The same analysis within age judgments identified only one region that was more active during age judgments after the GSI compared with the ASI: the left TPJ (t = −5.08, p < 0.001). Again, no regions were more active during age judgments after the ASI compared with the GSI. Results of the comparison between stress inductions within age and mental state judgments are displayed in Figure 2. Peak coordinates, effect-size values, size, and anatomical labels for the regions of differential activation between the two stress inductions are displayed in Table 3.
Table 3.
X | Y | Z | Size | t | p | |
---|---|---|---|---|---|---|
MENTAL STATE JUDGMENTS | ||||||
Left IFG | −45 | 29 | 11 | 137 | −2.93 | 0.011* |
Left pSTS | −54 | −46 | 3 | 1539 | −5.02 | <0.001 |
Left TPJ | −57 | −40 | 22 | 490 | −4.83 | <0.001 |
AGE JUDGMENTS | ||||||
Left TPJ | −56 | −43 | 22 | 359 | −5.08 | <0.001 |
Regions identified in a paired t-test (within voxels showing differential activation to mental state and age judgments during the RMET-R at baseline) to show differential activation post-ASI vs. post-GSI for each judgment type (mental state and age).
Left IFG did not survive cluster correction to α < 0.05. Abbreviations: IFG, inferior frontal gyrus; pSTS, posterior superior temporal sulcus; TPJ, temporoparietal junction.
When we compared functional connectivity to the functionally-defined left posterior STS during mental state judgments after the two stress inductions, regions that showed greater functional connectivity to the left posterior STS after the ASI included the left MFG (t = 4.90, p < 0.001) and left anterior insula (AI; t = 5.24, p < 0.001). No regions were more functionally connected to the left posterior STS during mental state judgments post-GSI.

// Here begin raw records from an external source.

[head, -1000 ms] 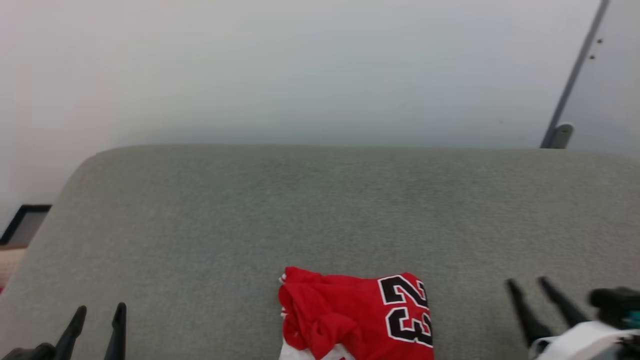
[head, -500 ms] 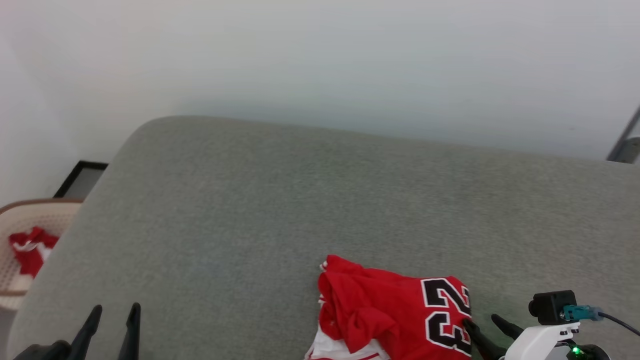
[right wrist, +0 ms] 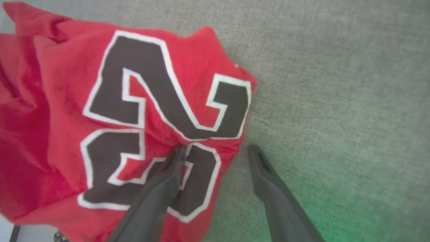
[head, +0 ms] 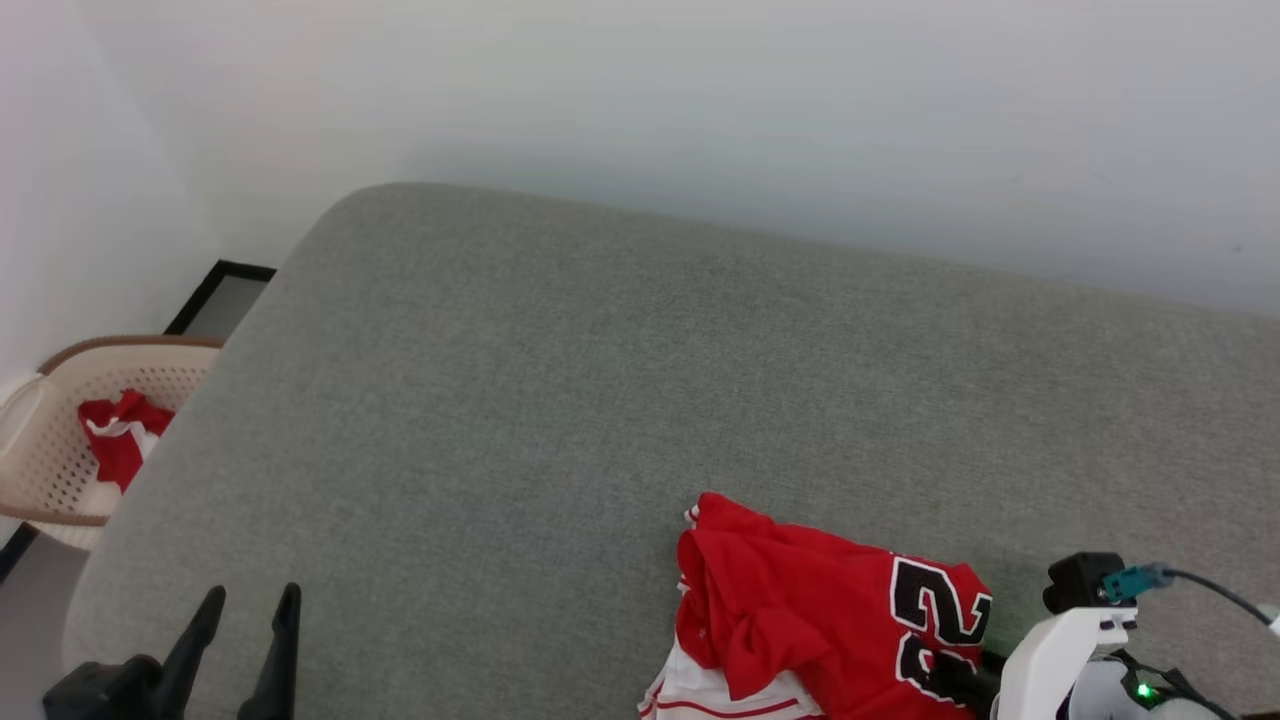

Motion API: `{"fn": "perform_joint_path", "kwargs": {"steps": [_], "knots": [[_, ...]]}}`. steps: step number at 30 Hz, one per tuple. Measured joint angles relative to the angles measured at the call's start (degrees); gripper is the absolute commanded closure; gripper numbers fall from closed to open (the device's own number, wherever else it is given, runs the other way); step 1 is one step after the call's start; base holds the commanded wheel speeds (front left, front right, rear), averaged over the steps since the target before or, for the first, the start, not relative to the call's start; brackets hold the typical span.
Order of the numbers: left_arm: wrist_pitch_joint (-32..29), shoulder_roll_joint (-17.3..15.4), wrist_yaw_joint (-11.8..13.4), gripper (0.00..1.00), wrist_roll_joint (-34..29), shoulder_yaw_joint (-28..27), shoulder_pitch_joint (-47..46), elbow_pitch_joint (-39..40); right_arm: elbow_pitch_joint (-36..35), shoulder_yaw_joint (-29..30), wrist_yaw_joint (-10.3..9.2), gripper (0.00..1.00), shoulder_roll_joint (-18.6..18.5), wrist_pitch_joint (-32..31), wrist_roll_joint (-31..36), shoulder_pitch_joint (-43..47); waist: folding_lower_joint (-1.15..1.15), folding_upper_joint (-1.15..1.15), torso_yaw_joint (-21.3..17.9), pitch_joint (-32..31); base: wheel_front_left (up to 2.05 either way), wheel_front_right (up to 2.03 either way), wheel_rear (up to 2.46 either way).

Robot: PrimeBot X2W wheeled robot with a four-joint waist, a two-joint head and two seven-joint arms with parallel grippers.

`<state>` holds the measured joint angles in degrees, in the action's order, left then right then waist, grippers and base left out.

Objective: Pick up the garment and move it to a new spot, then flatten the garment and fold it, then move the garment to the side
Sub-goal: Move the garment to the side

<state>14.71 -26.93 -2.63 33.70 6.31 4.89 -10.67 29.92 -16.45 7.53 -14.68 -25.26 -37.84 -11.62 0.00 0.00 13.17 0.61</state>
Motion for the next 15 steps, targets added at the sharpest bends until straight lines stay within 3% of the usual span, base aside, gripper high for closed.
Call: {"fn": "perform_joint_path", "kwargs": {"steps": [8, 15], "knots": [[0.12, 0.43, -0.38, 0.0, -0.32, -0.08, -1.12, -0.65, 0.14, 0.96, 0.0, 1.0, 0.98, -1.9, 0.6, -1.87, 0.0, 0.0, 0.12, 0.7, 0.0, 0.0, 0.0], [0.19, 0.58, -0.97, 0.0, -1.14, 0.32, -2.93, -0.3, -4.48, 3.28, 0.01, 1.0, -1.32, -3.59, 2.59, -4.04, 0.0, 0.0, -1.63, 1.67, 0.0, 0.0, 0.0]]}}
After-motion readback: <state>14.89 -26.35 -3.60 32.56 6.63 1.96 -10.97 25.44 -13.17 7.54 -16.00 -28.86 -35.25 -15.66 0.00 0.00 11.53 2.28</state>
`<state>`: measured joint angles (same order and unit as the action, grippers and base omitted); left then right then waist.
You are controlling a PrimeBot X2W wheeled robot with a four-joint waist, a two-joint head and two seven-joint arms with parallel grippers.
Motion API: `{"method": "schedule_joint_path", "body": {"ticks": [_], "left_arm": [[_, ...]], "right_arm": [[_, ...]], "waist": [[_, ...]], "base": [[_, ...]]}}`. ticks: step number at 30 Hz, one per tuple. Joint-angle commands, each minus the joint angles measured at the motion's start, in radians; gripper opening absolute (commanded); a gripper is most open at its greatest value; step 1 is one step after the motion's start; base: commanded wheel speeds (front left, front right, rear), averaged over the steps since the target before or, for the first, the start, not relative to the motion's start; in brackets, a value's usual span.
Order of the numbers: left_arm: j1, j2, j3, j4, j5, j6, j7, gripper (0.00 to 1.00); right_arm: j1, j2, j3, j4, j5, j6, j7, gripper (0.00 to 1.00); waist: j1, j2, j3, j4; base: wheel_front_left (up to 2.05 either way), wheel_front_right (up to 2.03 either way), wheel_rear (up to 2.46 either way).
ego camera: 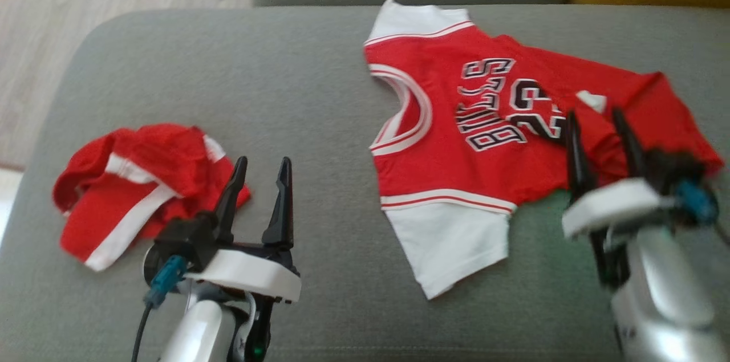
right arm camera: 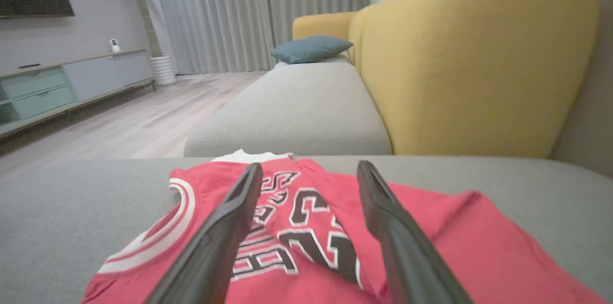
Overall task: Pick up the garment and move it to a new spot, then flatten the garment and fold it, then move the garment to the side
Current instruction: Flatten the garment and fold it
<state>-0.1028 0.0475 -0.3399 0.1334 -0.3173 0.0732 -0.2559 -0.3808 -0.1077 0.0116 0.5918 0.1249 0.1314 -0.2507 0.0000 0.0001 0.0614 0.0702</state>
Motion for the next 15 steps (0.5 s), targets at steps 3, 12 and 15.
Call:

Exploring differential connectivity to the left posterior STS during age judgments revealed several regions that differed between the two stress inductions. The cuneus showed increased functional connectivity to the left posterior STS following the ASI compared with the GSI (t = 3.78, p < 0.01). Bilateral AI (right: t = −3.94, p < 0.01; left: t = −5.66, p < 0.001), right middle temporal gyrus extending into parahippocampal gyrus and fusiform gyrus (t = −5.37, p < 0.001), right dorsal anterior cingulate cortex (t = −6.28, p < 0.001), and left fusiform gyrus (t = −4.58, p < 0.001) were more functionally connected to the left posterior STS during age judgments post-GSI vs. post-ASI. Results of the two connectivity analyses are displayed in Figure 3. Peak coordinates, effect-size values, size, and anatomical labels for the regions of differential connectivity between the two stress inductions are displayed in Table 4.
Table 4.
X | Y | Z | Size | t | p | |
---|---|---|---|---|---|---|
MENTAL STATE JUDGMENTS | ||||||
ASI > GSI | ||||||
Left anterior insula | −24 | 14 | −8 | 6495 | 5.24 | <0.001 |
Left MFG | −36 | 41 | 25 | 939 | 4.90 | <0.001 |
AGE JUDGMENTS | ||||||
ASI > GSI | ||||||
Cuneus | 9 | −79 | 43 | 942 | 3.78 | 0.0020 |
GSI > ASI | ||||||
Right anterior insula | 48 | 8 | −2 | 980 | −3.94 | 0.0015 |
Left anterior insula | −48 | 11 | 10 | 1042 | −5.66 | <0.001 |
Right MTG/PHG/FFG | 42 | −28 | −8 | 5679 | −5.37 | <0.001 |
Right dorsal ACC | 21 | −13 | 37 | 1068 | −6.28 | <0.001 |
Left FFG | −39 | −43 | −23 | 928 | −4.58 | <0.001 |
Regions identified in a whole-brain voxel-wise paired t-test to show differential functional connectivity to left posterior STS post-ASI vs. post-GSI for each judgment type (mental state and age). Abbreviations: MFG, middle frontal gyrus; MTG, middle temporal gyrus; PHG, parahippocampal gyrus; FFG, fusiform gyrus; ACC, anterior cingulate cortex.
Discussion
Our results provide three important contributions. First, we replicated fMRI findings with the RMET using a more complex control task. Second, we identified differences in stress-induced modulation of brain activation during age and mental state judgments based on the nature of the stressor (attachment-related vs. general). Third, and importantly, we demonstrated that interpersonal contextual factors, specifically the activation of an attachment-specific stress system (compared with a more general stress response system), uniquely modulates the functioning of brain mechanisms involved in mentalizing. Each of these aspects will be discussed below as well as limitations of the study.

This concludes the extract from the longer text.